Make Sure an NDA is in Place Before Starting Negotiations
Safeguarding valuable company information is a vital component of retaining a competitive advantage in an increasingly cutthroat marketplace. A non-disclosure agreement (NDA) ensures that the results of a company’s hard work and innovation do not fall into the wrong hands or in any way benefit the competition.
Importance of an NDA
A non-disclosure agreement can ensure that data is not at risk of theft or misuse when sensitive information is shared with third parties, such as investors, clients, creditors, or contractors. By establishing certain parameters, an NDA will prevent those in possession of confidential information from sharing any company secrets. Without an agreement, there is no legal mechanism for seeking damages for loss of profits due to disclosure of classified information. Without NDAs, companies put themselves at risk.
When to Draft an NDA
Companies often undervalue their information. By stipulating which data is confidential, corporations can protect themselves from loss of intellectual property or profits. Non-disclosure agreements should be drafted when peripheral associates are privy to sensitive information, such as secret recipes, patented formulas, and production processes. An agreement can also preserve client databases, sales contacts, accounting data, or any company-specific information. Start-ups are especially vulnerable to loss of ideas since many rely on innovation or novelty to further their business goals.
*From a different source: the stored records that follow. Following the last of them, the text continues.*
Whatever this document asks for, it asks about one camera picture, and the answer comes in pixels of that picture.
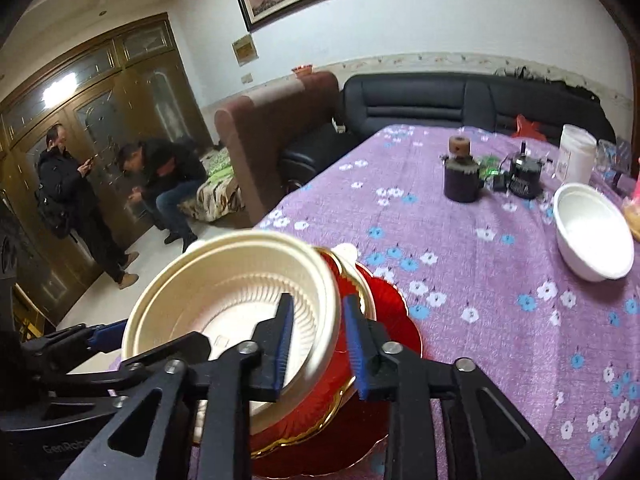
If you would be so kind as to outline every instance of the brown sofa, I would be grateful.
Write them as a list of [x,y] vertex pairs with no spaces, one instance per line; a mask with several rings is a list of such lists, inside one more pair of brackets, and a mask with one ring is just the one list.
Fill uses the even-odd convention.
[[216,111],[216,129],[229,150],[253,224],[285,195],[278,172],[280,152],[332,120],[338,92],[333,73],[317,72],[249,91]]

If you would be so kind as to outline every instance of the black jacket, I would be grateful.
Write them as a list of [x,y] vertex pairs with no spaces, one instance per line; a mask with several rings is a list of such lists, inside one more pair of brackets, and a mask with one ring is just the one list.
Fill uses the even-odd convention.
[[38,160],[38,177],[44,192],[66,205],[72,218],[82,218],[98,206],[98,197],[86,178],[78,171],[80,164],[68,151],[56,147],[42,152]]
[[[158,176],[158,169],[175,159],[173,173]],[[173,189],[181,182],[190,180],[207,179],[207,171],[204,169],[198,155],[176,142],[165,139],[149,139],[142,142],[142,172],[146,178],[146,184],[142,191],[142,197],[147,201],[154,201],[158,195]]]

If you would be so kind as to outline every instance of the white bowl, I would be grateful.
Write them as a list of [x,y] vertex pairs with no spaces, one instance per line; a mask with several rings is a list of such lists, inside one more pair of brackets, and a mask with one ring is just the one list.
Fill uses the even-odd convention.
[[565,184],[554,195],[558,248],[566,264],[588,282],[617,280],[634,263],[634,241],[622,213],[602,193]]
[[210,359],[216,359],[250,339],[258,322],[273,317],[283,292],[294,298],[285,386],[277,403],[251,403],[251,433],[259,433],[292,412],[313,389],[338,337],[340,300],[334,277],[304,242],[273,232],[236,231],[174,260],[136,303],[122,358],[195,330],[207,335]]

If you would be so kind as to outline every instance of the white tile floor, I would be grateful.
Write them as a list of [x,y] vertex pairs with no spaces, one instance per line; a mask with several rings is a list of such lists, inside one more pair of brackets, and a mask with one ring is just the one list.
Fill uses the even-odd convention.
[[[194,224],[193,231],[201,240],[209,240],[229,232],[229,229]],[[101,275],[66,314],[58,325],[58,329],[61,330],[78,323],[91,326],[127,319],[146,286],[162,269],[182,253],[181,240],[168,246],[164,244],[163,241],[167,234],[168,231],[160,232],[152,227],[129,248],[129,252],[138,251],[140,253],[138,259],[127,269],[128,272],[135,272],[140,276],[135,284],[120,290],[106,274]],[[118,355],[119,351],[98,354],[76,368],[74,372],[105,371]]]

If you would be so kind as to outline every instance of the table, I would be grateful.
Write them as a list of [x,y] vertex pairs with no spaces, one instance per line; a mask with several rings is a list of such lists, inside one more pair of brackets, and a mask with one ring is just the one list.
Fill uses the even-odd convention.
[[[587,283],[562,260],[543,175],[535,201],[482,192],[473,204],[442,193],[439,159],[462,133],[475,156],[504,158],[520,139],[390,126],[280,203],[259,225],[310,244],[350,242],[377,276],[395,283],[430,358],[473,358],[577,479],[603,473],[640,406],[640,259],[616,282]],[[533,155],[558,150],[530,140]],[[592,184],[620,204],[604,181]],[[444,443],[438,450],[444,462]],[[376,449],[336,478],[382,476]]]

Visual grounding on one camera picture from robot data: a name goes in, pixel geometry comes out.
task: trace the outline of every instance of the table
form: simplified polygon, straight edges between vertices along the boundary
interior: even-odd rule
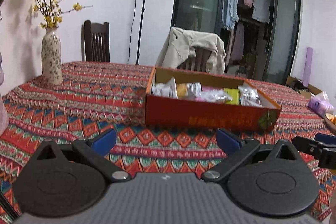
[[[0,137],[0,190],[19,210],[11,183],[45,138],[58,144],[79,137],[93,138],[114,127],[117,144],[106,158],[130,174],[136,172],[195,172],[200,176],[218,164],[225,154],[209,130],[144,126],[145,87],[151,67],[125,64],[71,62],[63,64],[63,84],[41,86],[41,77],[24,83],[3,97],[9,126]],[[288,87],[252,81],[276,102],[282,113],[269,134],[241,133],[263,144],[275,144],[295,136],[313,138],[331,134],[323,119],[307,108],[308,100]],[[317,167],[317,161],[302,154],[320,182],[319,199],[312,214],[323,220],[336,177]],[[10,219],[0,210],[0,223]]]

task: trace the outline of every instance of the purple plastic bag
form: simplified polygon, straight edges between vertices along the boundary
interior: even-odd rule
[[[309,100],[308,107],[321,117],[324,117],[326,113],[334,113],[334,107],[330,104],[325,91],[312,96]]]

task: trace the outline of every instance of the blue shirt
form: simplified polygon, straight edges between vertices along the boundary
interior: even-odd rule
[[[224,28],[232,30],[236,22],[238,22],[239,17],[237,15],[238,0],[224,0],[223,11],[222,11],[222,21]]]

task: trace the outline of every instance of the wooden chair
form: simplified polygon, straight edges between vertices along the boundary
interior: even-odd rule
[[[206,63],[211,55],[211,51],[201,47],[195,47],[196,57],[189,57],[178,69],[207,72]]]
[[[84,45],[86,61],[110,62],[109,23],[84,22]]]

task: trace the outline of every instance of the bowl
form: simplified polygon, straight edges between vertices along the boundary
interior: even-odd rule
[[[329,130],[334,134],[336,135],[336,125],[334,125],[330,119],[334,118],[335,115],[333,114],[330,114],[330,113],[326,113],[325,116],[324,116],[324,120],[325,120],[325,123],[327,125],[327,127],[329,128]]]

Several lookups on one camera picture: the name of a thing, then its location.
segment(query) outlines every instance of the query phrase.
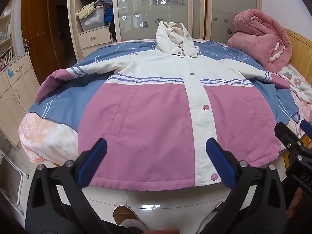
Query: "jacket collar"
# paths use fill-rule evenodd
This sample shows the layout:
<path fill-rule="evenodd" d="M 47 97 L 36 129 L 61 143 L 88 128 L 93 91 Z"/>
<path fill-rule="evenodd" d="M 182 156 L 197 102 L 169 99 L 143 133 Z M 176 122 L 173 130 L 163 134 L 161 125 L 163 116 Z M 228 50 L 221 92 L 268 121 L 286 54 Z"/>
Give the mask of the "jacket collar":
<path fill-rule="evenodd" d="M 182 23 L 160 21 L 156 32 L 156 48 L 166 54 L 197 57 L 198 47 Z"/>

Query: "yellow cloth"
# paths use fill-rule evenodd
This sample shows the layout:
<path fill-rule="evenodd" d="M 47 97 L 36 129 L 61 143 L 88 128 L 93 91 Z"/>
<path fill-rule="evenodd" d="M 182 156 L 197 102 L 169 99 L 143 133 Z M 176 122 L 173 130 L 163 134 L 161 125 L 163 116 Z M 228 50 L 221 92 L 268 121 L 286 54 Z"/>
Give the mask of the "yellow cloth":
<path fill-rule="evenodd" d="M 94 2 L 90 3 L 86 6 L 83 6 L 78 13 L 76 13 L 76 16 L 79 19 L 83 19 L 86 18 L 87 16 L 89 16 L 92 12 L 94 11 Z"/>

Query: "tiled floor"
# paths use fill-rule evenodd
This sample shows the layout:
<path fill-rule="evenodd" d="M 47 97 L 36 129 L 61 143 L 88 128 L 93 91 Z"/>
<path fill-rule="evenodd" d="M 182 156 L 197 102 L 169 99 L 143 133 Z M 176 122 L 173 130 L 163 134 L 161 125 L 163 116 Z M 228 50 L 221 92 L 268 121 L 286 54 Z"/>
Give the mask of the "tiled floor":
<path fill-rule="evenodd" d="M 23 171 L 30 174 L 29 179 L 24 179 L 21 193 L 20 208 L 26 214 L 28 193 L 31 180 L 37 164 L 30 162 L 26 153 L 11 147 L 8 156 Z M 285 178 L 285 165 L 282 157 L 274 164 L 281 179 Z M 255 187 L 245 200 L 247 206 L 252 198 Z M 69 204 L 63 187 L 58 186 L 58 191 L 63 203 Z M 105 187 L 87 187 L 83 193 L 90 205 L 103 220 L 114 222 L 113 210 L 118 205 L 128 205 L 138 214 L 139 218 L 151 229 L 179 228 L 181 234 L 195 233 L 201 221 L 209 214 L 219 201 L 226 199 L 230 190 L 223 184 L 205 187 L 193 187 L 174 191 L 130 191 Z M 11 208 L 16 219 L 24 225 L 25 215 L 22 216 Z"/>

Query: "wooden headboard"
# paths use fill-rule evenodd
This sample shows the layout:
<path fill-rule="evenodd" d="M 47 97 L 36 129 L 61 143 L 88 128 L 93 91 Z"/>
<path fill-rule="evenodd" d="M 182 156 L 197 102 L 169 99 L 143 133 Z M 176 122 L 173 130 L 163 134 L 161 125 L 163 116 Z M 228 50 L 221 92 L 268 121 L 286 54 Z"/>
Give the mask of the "wooden headboard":
<path fill-rule="evenodd" d="M 292 46 L 290 62 L 300 74 L 312 83 L 312 41 L 285 28 Z"/>

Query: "blue sticker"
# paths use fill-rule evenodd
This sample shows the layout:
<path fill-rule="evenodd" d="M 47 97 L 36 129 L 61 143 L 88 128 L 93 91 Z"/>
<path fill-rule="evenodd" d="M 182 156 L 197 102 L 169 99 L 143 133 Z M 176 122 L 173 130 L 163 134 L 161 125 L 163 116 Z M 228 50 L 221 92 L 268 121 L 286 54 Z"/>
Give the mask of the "blue sticker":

Loss of data can stop a new business proposition dead in its tracks or be fatal to companies launching a new concept.
All companies have ideas, processes, or client data that warrant protection. An NDA not only provides a legal recourse if information is stolen, it also makes external associates aware of the importance of protecting valuable intellectual property. Make sure an NDA is in place before sharing sensitive information.